**RECORDS FOR THIS EXERCISE:**
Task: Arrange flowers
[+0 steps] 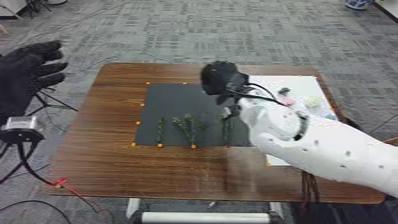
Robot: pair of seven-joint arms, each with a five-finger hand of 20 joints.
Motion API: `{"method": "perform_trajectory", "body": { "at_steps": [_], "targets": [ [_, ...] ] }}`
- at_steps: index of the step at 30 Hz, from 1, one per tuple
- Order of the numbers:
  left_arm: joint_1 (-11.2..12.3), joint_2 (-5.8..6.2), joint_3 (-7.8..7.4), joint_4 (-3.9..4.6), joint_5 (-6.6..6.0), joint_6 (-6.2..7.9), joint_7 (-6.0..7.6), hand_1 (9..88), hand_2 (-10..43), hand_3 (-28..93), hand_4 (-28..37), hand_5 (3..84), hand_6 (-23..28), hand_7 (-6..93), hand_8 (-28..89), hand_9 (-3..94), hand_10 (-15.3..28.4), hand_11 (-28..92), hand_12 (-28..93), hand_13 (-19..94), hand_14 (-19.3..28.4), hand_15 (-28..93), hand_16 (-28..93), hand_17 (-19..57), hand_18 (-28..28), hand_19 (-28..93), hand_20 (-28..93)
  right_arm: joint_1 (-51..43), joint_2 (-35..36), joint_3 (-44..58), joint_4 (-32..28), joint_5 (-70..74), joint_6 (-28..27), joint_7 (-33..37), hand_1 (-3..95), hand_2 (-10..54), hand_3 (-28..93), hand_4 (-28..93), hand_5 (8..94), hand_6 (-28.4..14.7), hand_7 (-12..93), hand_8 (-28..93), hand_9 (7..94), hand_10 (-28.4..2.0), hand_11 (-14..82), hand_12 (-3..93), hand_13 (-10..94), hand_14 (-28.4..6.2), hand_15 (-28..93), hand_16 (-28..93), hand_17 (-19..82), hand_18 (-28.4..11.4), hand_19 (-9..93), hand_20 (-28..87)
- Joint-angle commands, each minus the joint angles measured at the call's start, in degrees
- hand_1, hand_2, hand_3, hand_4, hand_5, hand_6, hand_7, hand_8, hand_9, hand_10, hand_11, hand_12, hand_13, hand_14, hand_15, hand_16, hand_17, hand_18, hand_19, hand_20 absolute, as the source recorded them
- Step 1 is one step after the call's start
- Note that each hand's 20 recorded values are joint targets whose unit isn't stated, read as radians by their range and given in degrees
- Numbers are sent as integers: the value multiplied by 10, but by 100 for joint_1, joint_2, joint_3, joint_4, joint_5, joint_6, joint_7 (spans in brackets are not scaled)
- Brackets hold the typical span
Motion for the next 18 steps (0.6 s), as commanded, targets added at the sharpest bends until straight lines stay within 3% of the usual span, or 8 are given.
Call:
{"method": "perform_trajectory", "body": {
  "at_steps": [1, 6, 8, 11, 16, 18],
  "targets": [
    [-278, 232, 86, 24, -23, 3, 43, 241, -60, 694, -283, 236, 25, 277, -124, 158, 106, 297, 147, 92, 136, 465, -66, -101, 199, 391, 124, 692, -1599, -1179, 367, -199, -128, -92, 557, -95, 781, -283, 771, 46, 411, -35, 903, -34, 143, 447, 726, -42, 723, 419, 400, -190, 901, 535],
    [-305, 275, 88, 2, -6, 13, 91, 241, -61, 695, -283, 237, 25, 277, -124, 158, 106, 296, 147, 93, 136, 465, -66, -101, 199, 392, 124, 913, -2178, -1616, 667, -312, -95, -27, 553, -95, 789, -283, 770, 46, 412, -36, 905, -35, 141, 450, 717, -46, 729, 426, 395, -192, 898, 539],
    [-364, 307, 160, 12, -9, 56, 128, 241, -61, 694, -283, 237, 25, 277, -124, 158, 106, 296, 147, 93, 136, 465, -66, -101, 199, 392, 124, 1001, -2370, -1769, 808, -309, -7, 18, 553, -95, 788, -283, 771, 47, 412, -38, 907, -35, 140, 447, 716, -47, 731, 425, 394, -192, 898, 540],
    [-524, 393, 298, 64, -4, 14, 127, 242, -60, 694, -283, 237, 25, 276, -124, 158, 106, 295, 147, 93, 137, 465, -65, -100, 199, 391, 124, 1158, -2581, -1987, 973, -414, 165, 213, 549, -95, 791, -283, 772, 49, 415, -41, 910, -35, 139, 441, 717, -47, 735, 418, 396, -192, 898, 541],
    [-551, 437, 332, 58, -4, 50, 186, 242, -60, 693, -283, 238, 25, 276, -123, 158, 106, 294, 147, 93, 136, 465, -66, -100, 199, 391, 124, 1247, -2836, -2075, 1168, -493, 167, 357, 549, -95, 793, -283, 776, 50, 412, -45, 913, -35, 138, 436, 720, -49, 741, 409, 396, -194, 899, 543],
    [-646, 460, 415, 90, -8, 22, 193, 241, -60, 694, -283, 238, 25, 275, -123, 158, 106, 294, 148, 93, 136, 464, -66, -100, 199, 391, 124, 1223, -2920, -2084, 1293, -509, 122, 404, 547, -95, 793, -283, 776, 51, 412, -45, 914, -35, 137, 436, 719, -49, 742, 408, 396, -194, 899, 544]
  ]
}}
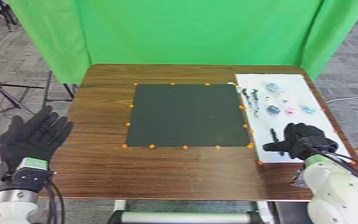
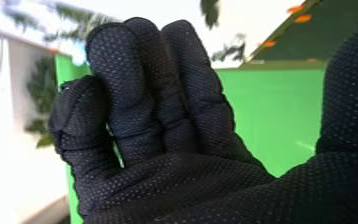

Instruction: Arrange flowers

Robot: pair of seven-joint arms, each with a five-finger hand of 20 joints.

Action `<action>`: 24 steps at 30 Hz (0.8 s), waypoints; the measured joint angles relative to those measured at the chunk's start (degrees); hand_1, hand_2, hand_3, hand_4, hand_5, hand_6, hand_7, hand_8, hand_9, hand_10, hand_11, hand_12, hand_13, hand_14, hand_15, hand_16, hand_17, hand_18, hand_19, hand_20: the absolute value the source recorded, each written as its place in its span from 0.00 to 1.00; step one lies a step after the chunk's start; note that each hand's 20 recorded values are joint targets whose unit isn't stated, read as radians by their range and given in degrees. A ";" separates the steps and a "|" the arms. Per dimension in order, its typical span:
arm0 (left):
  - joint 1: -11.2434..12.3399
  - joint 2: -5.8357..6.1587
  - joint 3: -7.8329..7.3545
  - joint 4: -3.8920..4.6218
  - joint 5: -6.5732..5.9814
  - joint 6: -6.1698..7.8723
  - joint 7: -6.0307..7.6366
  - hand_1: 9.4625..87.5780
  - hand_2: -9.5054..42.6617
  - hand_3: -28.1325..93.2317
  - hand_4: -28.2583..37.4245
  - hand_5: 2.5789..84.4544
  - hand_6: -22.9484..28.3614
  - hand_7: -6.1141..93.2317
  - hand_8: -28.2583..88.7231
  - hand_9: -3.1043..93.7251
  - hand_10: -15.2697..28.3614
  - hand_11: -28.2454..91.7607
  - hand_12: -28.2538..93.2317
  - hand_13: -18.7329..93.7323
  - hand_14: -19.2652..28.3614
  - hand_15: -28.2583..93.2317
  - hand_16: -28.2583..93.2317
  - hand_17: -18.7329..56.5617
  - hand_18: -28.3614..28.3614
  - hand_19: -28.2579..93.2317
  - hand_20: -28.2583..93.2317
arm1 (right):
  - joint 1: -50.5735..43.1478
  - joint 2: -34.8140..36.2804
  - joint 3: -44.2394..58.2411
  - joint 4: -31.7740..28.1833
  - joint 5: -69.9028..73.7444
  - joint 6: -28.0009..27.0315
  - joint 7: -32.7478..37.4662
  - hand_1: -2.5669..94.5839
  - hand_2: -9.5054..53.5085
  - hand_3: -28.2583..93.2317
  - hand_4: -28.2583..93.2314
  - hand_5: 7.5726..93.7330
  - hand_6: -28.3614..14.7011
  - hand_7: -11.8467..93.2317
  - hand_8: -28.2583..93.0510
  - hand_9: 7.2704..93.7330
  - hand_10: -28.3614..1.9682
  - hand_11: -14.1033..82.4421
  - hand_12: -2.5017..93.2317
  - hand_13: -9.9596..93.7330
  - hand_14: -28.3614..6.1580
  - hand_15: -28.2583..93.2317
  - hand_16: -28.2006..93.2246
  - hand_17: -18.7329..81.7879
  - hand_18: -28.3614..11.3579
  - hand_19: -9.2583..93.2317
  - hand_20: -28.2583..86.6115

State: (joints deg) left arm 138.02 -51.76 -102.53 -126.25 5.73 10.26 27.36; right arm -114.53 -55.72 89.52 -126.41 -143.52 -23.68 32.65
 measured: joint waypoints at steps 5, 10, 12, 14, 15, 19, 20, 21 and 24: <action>-0.07 -0.29 0.27 0.08 0.11 0.00 -0.47 0.30 0.40 0.82 0.00 0.59 0.57 0.32 0.14 0.50 0.71 0.53 0.36 0.47 0.75 0.71 0.17 0.24 0.79 0.59 0.36 | 1.78 0.10 -0.91 2.29 0.92 -0.35 -0.39 0.24 0.01 0.75 0.01 0.57 0.51 0.47 0.15 0.63 0.31 0.55 0.36 0.66 0.36 0.74 0.50 0.54 0.14 0.96 0.60; -0.13 -0.41 0.51 0.13 0.15 0.00 -0.58 0.29 0.41 0.82 0.00 0.58 0.57 0.32 0.14 0.50 0.71 0.53 0.36 0.47 0.75 0.71 0.17 0.24 0.79 0.59 0.36 | 2.93 0.13 -1.49 3.78 0.68 -4.31 -0.23 0.28 0.02 0.80 0.01 0.57 0.53 0.54 0.14 0.65 0.34 0.57 0.36 0.68 0.39 0.74 0.50 0.55 0.15 0.97 0.60; -0.14 -0.43 0.58 0.15 0.15 0.00 -0.58 0.29 0.41 0.82 0.00 0.58 0.57 0.32 0.14 0.50 0.71 0.53 0.36 0.47 0.75 0.71 0.17 0.24 0.79 0.59 0.36 | 3.73 0.15 -1.73 3.89 0.70 -6.15 0.18 0.30 0.02 0.80 0.02 0.58 0.54 0.56 0.13 0.66 0.36 0.58 0.37 0.69 0.40 0.74 0.50 0.56 0.16 0.98 0.59; -0.10 -0.43 0.61 0.15 0.14 0.00 -0.56 0.29 0.41 0.82 0.00 0.58 0.58 0.32 0.14 0.50 0.71 0.53 0.36 0.47 0.75 0.71 0.17 0.24 0.79 0.59 0.36 | 4.56 0.15 -2.01 4.10 0.91 -7.29 0.81 0.32 0.02 0.81 0.02 0.59 0.54 0.59 0.12 0.68 0.38 0.60 0.37 0.71 0.42 0.74 0.50 0.56 0.16 0.98 0.59; -0.03 -0.43 0.61 0.15 0.12 0.00 -0.55 0.29 0.41 0.82 0.00 0.58 0.57 0.32 0.14 0.50 0.71 0.53 0.36 0.47 0.75 0.71 0.17 0.24 0.79 0.59 0.36 | 4.88 0.15 -2.15 4.25 1.08 -7.59 1.10 0.33 0.02 0.81 0.02 0.60 0.54 0.61 0.12 0.68 0.39 0.61 0.38 0.71 0.42 0.75 0.50 0.57 0.17 0.98 0.59; 0.31 -0.47 0.61 0.10 0.07 0.01 -0.51 0.29 0.41 0.82 0.00 0.58 0.58 0.32 0.14 0.50 0.71 0.53 0.36 0.47 0.75 0.71 0.17 0.24 0.79 0.59 0.36 | 5.91 0.07 -2.71 5.14 1.76 -8.20 1.88 0.42 0.00 0.81 0.01 0.59 0.60 0.71 0.35 0.70 0.45 0.64 0.39 0.75 0.48 0.75 0.51 0.59 0.19 1.00 0.57; 0.38 -0.49 0.61 0.10 0.07 0.01 -0.51 0.29 0.41 0.82 0.00 0.58 0.58 0.32 0.14 0.50 0.71 0.53 0.36 0.47 0.75 0.71 0.17 0.24 0.79 0.59 0.36 | 6.12 0.03 -2.87 5.48 1.84 -8.30 1.96 0.42 0.01 0.81 0.01 0.59 0.61 0.72 0.37 0.71 0.46 0.64 0.39 0.75 0.49 0.75 0.51 0.59 0.19 1.00 0.57; 0.43 -0.50 0.61 0.10 0.07 0.01 -0.51 0.29 0.41 0.82 0.00 0.58 0.58 0.32 0.14 0.50 0.71 0.53 0.36 0.47 0.75 0.71 0.17 0.24 0.79 0.59 0.36 | 6.28 -0.04 -3.01 5.85 1.96 -8.47 2.00 0.42 0.03 0.80 0.00 0.59 0.61 0.72 0.37 0.71 0.47 0.64 0.39 0.75 0.49 0.75 0.51 0.60 0.20 1.00 0.57; 0.51 -0.57 0.61 0.10 0.07 0.01 -0.52 0.29 0.41 0.82 0.00 0.58 0.58 0.32 0.14 0.50 0.71 0.53 0.36 0.47 0.75 0.71 0.17 0.24 0.79 0.59 0.36 | 6.52 -0.44 -2.74 6.36 3.15 -8.57 1.67 0.44 0.07 0.80 0.00 0.59 0.62 0.75 0.39 0.72 0.48 0.64 0.40 0.76 0.49 0.75 0.51 0.60 0.20 1.00 0.57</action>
State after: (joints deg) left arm 138.53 -52.32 -101.92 -126.15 5.79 10.28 26.84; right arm -108.01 -56.16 86.78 -120.04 -140.37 -32.25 34.32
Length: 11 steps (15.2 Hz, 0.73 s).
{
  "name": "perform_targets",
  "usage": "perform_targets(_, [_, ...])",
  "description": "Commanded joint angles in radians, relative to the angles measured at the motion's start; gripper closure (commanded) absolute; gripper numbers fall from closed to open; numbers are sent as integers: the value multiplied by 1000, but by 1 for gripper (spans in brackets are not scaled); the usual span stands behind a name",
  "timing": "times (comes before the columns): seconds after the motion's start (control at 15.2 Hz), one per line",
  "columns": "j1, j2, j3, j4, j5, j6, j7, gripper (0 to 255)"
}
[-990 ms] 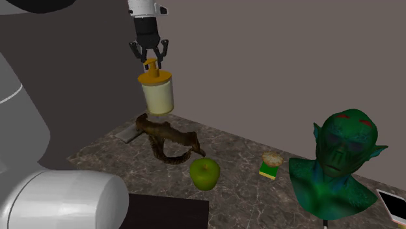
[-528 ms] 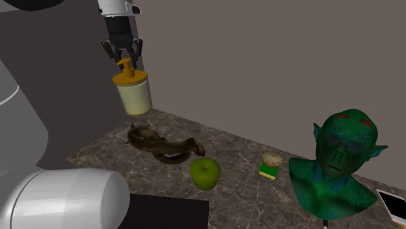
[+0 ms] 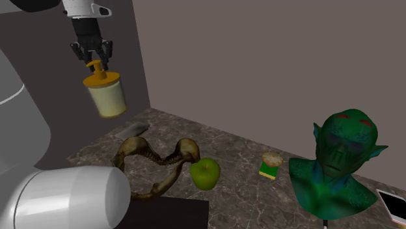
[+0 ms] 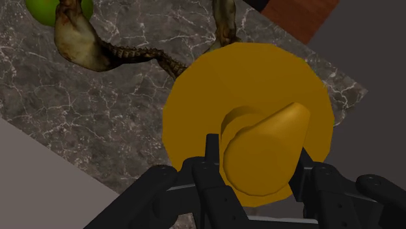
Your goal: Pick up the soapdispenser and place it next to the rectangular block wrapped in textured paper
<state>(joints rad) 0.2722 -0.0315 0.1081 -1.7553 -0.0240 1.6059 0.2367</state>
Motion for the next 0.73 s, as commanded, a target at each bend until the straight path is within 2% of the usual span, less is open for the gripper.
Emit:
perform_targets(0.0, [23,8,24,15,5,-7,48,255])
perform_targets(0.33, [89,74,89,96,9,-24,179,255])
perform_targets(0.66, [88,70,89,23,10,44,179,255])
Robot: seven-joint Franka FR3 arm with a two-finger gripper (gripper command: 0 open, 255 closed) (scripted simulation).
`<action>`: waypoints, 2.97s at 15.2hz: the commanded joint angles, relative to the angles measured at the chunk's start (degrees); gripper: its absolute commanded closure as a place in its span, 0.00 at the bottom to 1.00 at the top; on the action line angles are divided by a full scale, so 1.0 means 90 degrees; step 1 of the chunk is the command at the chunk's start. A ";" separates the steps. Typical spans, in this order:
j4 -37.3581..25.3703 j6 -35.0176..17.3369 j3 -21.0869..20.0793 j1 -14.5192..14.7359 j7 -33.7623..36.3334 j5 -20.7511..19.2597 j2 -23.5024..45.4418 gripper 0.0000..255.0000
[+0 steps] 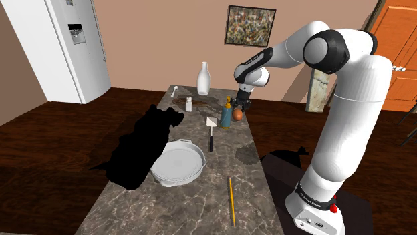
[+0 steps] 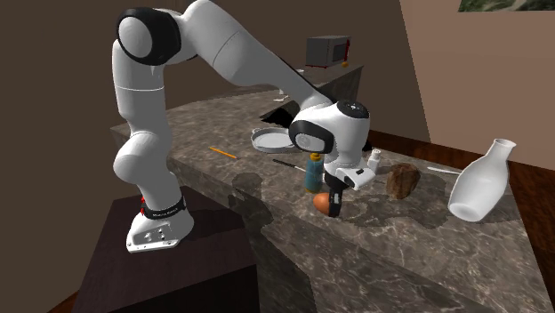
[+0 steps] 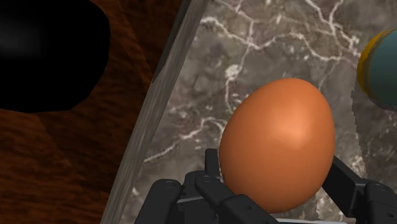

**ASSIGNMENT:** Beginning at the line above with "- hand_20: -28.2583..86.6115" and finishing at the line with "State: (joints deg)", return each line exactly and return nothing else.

**SOLUTION FOR THIS EXERCISE:**
  - hand_20: -28.2583..86.6115

State: (joints deg) left arm 138.02 -51.76 -102.53 -126.25 5.73 10.26 27.36; right arm -114.53 -55.72 89.52 -126.41 -143.52 -23.68 32.65

The exercise has been carried out in full.